Clustering Approach toward Large Truck Crash Analysis

Heterogeneity of crash data masks the underlying crash patterns and perplexes crash analysis. This paper aims to explore an advanced high-dimensional clustering approach to investigate heterogeneity in large datasets. Detailed records of crashes involving large trucks occurring in the state of Florida between 2007 and 2016 were examined to identify truck crash patterns and significant conditions contributing to the patterns. The block clustering method was applied to more than 220,000 crash records with nearly 200 attributes. The analysis showed promising results in segmenting a large heterogeneous dataset into meaningful subgroups (with 95.72% average degree of homogeneity for selected blocks).

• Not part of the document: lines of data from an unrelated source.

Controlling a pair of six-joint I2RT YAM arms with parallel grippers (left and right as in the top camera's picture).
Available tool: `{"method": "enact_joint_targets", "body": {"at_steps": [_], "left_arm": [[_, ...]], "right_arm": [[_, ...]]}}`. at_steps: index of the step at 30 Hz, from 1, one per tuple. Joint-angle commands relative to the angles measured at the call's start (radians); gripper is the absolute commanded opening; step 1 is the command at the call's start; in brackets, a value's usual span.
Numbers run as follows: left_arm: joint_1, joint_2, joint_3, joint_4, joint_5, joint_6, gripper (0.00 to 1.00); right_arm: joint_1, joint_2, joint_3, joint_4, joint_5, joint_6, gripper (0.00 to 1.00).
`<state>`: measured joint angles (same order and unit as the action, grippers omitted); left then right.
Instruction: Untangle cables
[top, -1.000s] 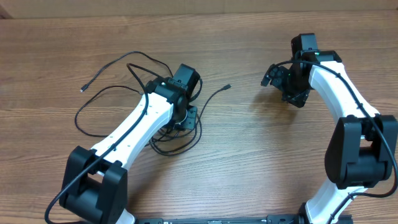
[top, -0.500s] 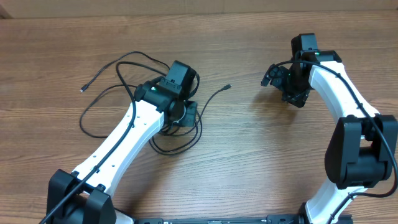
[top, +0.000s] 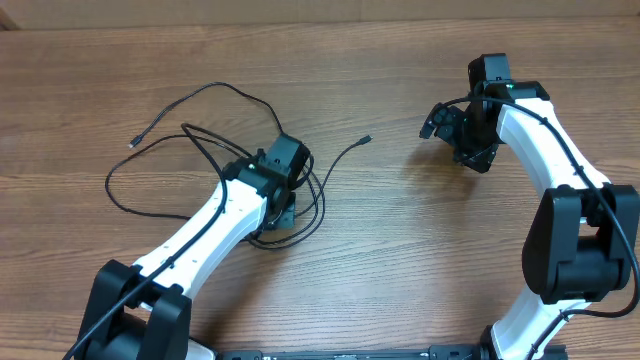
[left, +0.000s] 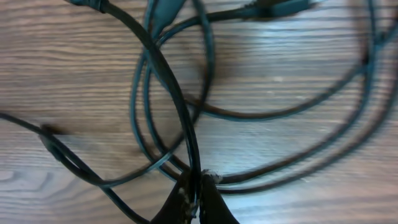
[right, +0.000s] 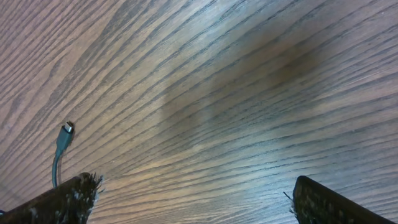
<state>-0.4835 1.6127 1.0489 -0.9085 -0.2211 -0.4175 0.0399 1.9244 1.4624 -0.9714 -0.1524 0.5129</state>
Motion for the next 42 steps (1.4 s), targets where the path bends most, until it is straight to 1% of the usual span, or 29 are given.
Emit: {"method": "enact_joint_targets", "body": {"at_steps": [1, 4, 9, 17, 20, 22, 23, 25, 26, 27, 28, 30, 33, 37, 40, 42], "left_arm": [[0.005, 0.005, -0.024, 0.042, -0.078, -0.016, 0.04], [0.005, 0.005, -0.04, 0.1, -0.078, -0.015, 0.04], [0.006, 0.01, -0.08, 0.2, -0.078, 0.0, 0.08], [0.006, 0.026, -0.135, 0.377, -0.078, 0.056, 0.1], [0.005, 0.027, -0.131, 0.391, -0.078, 0.098, 0.1], [0.005, 0.027, -0.103, 0.341, -0.078, 0.108, 0.12], [0.005, 0.027, -0.083, 0.306, -0.078, 0.108, 0.15], [0.006, 0.027, -0.05, 0.244, -0.075, 0.106, 0.29], [0.006, 0.027, -0.037, 0.214, -0.074, 0.107, 0.34], [0.006, 0.027, -0.03, 0.186, -0.069, 0.108, 0.45], [0.006, 0.027, -0.03, 0.155, -0.067, 0.119, 0.59], [0.006, 0.032, -0.033, 0.133, -0.067, 0.151, 0.57], [0.005, 0.043, -0.046, 0.127, -0.066, 0.179, 0.44], [0.005, 0.07, -0.069, 0.136, -0.067, 0.194, 0.34], [0.006, 0.097, -0.081, 0.157, -0.067, 0.224, 0.29], [0.006, 0.116, -0.084, 0.173, -0.067, 0.236, 0.29]], "right_arm": [[0.0, 0.001, 0.01, 0.002, 0.006, -0.002, 1.0], [0.0, 0.001, 0.01, 0.002, 0.006, -0.002, 1.0], [0.0, 0.001, 0.01, 0.002, 0.006, -0.002, 1.0], [0.0, 0.001, 0.01, 0.002, 0.006, -0.002, 1.0], [0.0, 0.001, 0.01, 0.002, 0.006, -0.002, 1.0], [0.0, 0.001, 0.01, 0.002, 0.006, -0.002, 1.0], [0.0, 0.001, 0.01, 0.002, 0.006, -0.002, 1.0], [0.0, 0.001, 0.01, 0.002, 0.006, -0.002, 1.0], [0.0, 0.001, 0.01, 0.002, 0.006, -0.002, 1.0], [0.0, 0.001, 0.01, 0.002, 0.006, -0.002, 1.0], [0.0, 0.001, 0.01, 0.002, 0.006, -0.002, 1.0], [0.0, 0.001, 0.01, 0.002, 0.006, -0.002, 1.0], [0.0, 0.001, 0.01, 0.002, 0.006, -0.002, 1.0], [0.0, 0.001, 0.01, 0.002, 0.006, -0.002, 1.0], [0.0, 0.001, 0.01, 0.002, 0.006, -0.002, 1.0], [0.0, 0.001, 0.01, 0.002, 0.006, -0.002, 1.0]]}}
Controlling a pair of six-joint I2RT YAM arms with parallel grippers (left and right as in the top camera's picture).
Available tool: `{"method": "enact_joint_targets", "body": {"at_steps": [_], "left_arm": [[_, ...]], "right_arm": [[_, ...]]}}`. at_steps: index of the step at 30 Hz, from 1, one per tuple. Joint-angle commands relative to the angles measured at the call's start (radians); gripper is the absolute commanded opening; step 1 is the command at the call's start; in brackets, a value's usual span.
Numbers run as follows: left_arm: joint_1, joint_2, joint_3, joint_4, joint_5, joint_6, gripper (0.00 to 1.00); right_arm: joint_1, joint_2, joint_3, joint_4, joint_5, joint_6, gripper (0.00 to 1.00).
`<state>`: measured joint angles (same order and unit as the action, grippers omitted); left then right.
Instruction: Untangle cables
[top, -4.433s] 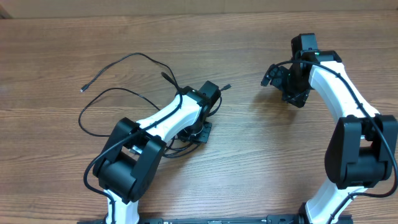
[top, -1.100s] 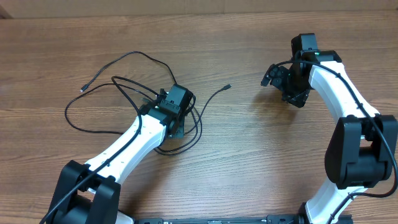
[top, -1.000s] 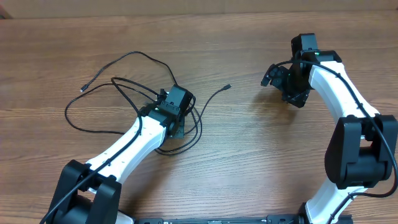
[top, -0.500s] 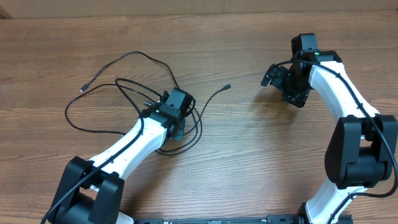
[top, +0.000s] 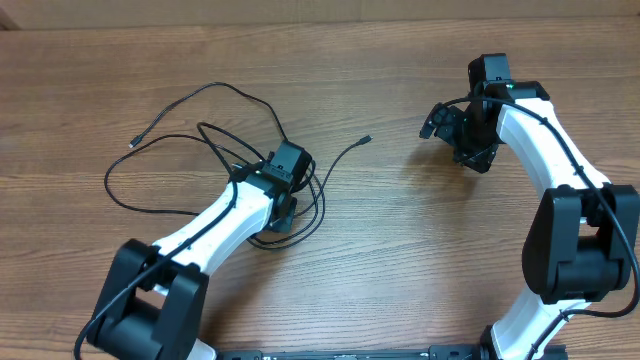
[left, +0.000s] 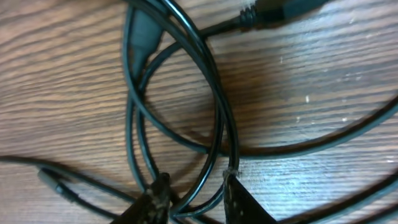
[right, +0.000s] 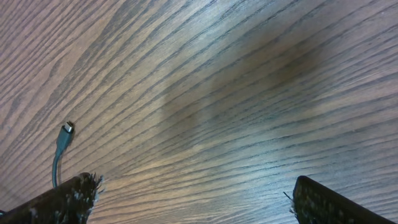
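Several thin black cables (top: 318, 212) lie tangled left of the table's middle. One loose end (top: 366, 139) reaches right, another small plug (top: 132, 143) lies far left. My left gripper (top: 285, 207) stands over the tangle's right side. In the left wrist view it (left: 196, 186) is open, with crossing cable loops (left: 214, 81) lying between the fingers and a black plug (left: 286, 9) at the top. My right gripper (top: 462, 140) hovers at the far right, wide open (right: 199, 196) over bare wood, holding nothing.
The wooden table (top: 420, 250) carries only the cables. In the right wrist view a small cable plug (right: 64, 130) lies left of the open fingers. A pale wall edge runs along the table's far side.
My left gripper was shut on a black cable and is now open, with the cable loops lying loose between its fingers. The right arm has not moved.
My left gripper first stood slightly open around a cable beside a USB plug. Then it was shut on that cable, and later held it further left, the outer loop wider. Now it is open over the tangle. The right gripper stayed open throughout.
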<state>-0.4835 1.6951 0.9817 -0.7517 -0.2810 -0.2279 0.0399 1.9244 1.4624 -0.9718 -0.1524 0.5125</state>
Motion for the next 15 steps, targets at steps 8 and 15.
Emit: {"method": "enact_joint_targets", "body": {"at_steps": [8, 15], "left_arm": [[0.006, 0.124, -0.016, 0.043, -0.015, 0.049, 0.3], [0.007, 0.141, -0.011, 0.036, -0.015, 0.049, 0.3]], "right_arm": [[0.0, 0.001, 0.01, 0.002, 0.006, -0.002, 1.0], [0.0, 0.001, 0.01, 0.002, 0.006, -0.002, 1.0]]}}
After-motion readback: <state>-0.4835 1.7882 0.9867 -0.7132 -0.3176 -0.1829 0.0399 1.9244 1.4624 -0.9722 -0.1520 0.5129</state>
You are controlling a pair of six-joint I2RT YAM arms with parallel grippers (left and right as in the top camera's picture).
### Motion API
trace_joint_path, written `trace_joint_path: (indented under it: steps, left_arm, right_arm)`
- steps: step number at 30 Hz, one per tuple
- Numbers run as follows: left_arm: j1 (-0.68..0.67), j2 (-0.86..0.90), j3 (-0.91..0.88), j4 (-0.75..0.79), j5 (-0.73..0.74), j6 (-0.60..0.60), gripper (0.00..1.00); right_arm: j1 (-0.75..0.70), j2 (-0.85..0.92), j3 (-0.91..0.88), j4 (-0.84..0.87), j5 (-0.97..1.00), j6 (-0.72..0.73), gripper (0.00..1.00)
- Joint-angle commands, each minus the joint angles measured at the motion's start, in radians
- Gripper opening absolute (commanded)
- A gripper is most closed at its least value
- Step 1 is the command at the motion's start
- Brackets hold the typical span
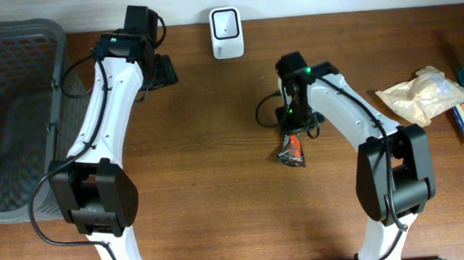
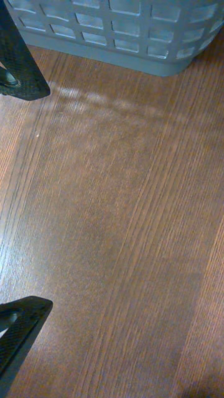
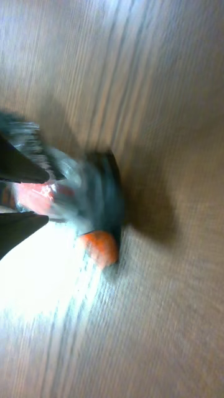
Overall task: Scan the item barcode
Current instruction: 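Move the right gripper over the dark snack packet and grasp it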
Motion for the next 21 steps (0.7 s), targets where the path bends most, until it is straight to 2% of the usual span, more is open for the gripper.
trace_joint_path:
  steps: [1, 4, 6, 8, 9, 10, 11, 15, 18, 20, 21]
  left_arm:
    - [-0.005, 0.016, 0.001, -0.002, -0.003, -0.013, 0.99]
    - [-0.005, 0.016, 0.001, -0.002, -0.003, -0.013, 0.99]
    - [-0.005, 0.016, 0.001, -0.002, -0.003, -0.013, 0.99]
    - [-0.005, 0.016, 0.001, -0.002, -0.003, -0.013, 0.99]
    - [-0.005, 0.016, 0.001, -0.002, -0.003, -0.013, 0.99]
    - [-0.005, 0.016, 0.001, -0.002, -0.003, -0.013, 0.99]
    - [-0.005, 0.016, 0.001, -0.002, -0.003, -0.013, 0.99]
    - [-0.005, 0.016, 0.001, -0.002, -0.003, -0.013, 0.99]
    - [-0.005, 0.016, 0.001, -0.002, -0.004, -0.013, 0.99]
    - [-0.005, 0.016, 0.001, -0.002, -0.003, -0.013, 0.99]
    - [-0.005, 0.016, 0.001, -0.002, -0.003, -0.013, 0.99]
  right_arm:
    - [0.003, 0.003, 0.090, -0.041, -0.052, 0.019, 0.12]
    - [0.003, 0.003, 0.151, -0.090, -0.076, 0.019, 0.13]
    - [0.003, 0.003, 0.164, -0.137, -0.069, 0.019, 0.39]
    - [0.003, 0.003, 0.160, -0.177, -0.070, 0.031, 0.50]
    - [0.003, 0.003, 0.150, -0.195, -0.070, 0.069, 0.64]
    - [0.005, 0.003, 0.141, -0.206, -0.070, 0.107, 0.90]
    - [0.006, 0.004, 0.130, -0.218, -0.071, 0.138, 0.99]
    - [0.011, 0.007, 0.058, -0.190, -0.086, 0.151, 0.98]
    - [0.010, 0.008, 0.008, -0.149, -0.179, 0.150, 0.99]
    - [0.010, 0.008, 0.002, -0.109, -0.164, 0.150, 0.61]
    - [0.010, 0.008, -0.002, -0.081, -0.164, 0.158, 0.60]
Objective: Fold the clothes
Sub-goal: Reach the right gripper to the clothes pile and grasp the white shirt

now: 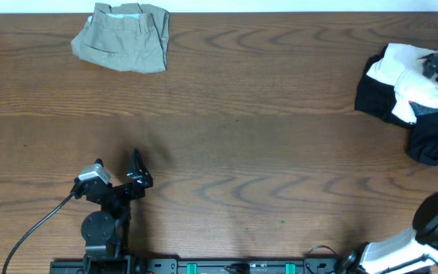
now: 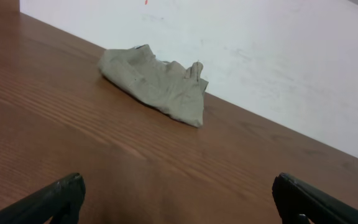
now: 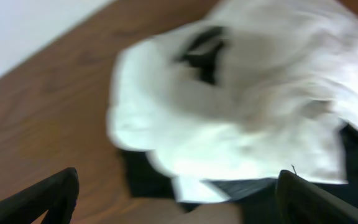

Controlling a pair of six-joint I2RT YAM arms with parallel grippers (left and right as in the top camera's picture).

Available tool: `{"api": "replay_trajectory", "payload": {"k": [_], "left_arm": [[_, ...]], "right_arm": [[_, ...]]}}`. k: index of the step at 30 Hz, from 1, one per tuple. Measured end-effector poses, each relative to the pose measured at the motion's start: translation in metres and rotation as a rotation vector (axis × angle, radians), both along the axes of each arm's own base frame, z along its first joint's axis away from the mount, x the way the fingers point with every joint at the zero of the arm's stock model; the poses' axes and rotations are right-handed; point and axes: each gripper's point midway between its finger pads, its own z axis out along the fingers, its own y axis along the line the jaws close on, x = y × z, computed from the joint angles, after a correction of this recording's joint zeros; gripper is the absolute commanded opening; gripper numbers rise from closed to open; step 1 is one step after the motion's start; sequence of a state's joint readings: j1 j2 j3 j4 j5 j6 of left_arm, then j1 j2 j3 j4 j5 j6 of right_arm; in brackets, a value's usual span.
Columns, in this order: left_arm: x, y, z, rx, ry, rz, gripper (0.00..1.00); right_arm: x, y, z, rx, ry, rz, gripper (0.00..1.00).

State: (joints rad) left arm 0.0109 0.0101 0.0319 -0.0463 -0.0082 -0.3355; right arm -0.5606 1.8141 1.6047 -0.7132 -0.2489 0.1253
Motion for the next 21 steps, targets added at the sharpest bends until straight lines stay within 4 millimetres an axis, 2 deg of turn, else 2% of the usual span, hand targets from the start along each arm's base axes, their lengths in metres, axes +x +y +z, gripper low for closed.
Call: {"api": "replay_trajectory", "payload": {"k": [4,7,11,17,21], "left_arm": [[0.000,0.000,0.000,0.000,0.000,0.000,0.98],[0.000,0.000,0.000,0.000,0.000,0.000,0.98],[0.000,0.000,0.000,0.000,0.000,0.000,0.98],[0.000,0.000,0.000,0.000,0.000,0.000,0.98],[0.000,0.000,0.000,0.000,0.000,0.000,0.98]], "right_arm": [[-0.006,-0.037,-0.033,-0.036,0.067,-0.081,0.99],[-0.007,-0.054,-0.048,-0.066,0.091,-0.101,0.99],[-0.001,-0.063,-0.059,-0.091,0.089,-0.099,0.98],[0.006,-0.069,-0.085,-0.092,0.110,-0.087,0.94],[0.013,-0.066,-0.089,-0.087,0.091,-0.049,0.76]]}}
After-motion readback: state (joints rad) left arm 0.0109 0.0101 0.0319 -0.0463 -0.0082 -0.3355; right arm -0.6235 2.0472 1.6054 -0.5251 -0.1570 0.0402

The goodness of fit for clustering methods is evaluated and both integrated completed likelihood (ICL) and pseudo-likelihood values improved significantly (20.8% and 21.1% respectively). Attribute clustering showed distinct characteristics for each cluster. Crash clustering revealed significant differences among the clusters and suggested that this crash dataset could be portioned as same-direction, opposing-direction, and single-vehicle crashes. Individual blocks defined by both row and column clustering were further investigated to better understand the contribution set of conditions that lead to large truck crashes. Major features for each of the three major types of crashes were analyzed, which may provide additional insights to develop potential countermeasures and strategies that target specific segments. The clustering approach could be used as a preanalysis method to identify homogeneous subgroups for further analysis, which will help enhance the effectiveness of safety programs.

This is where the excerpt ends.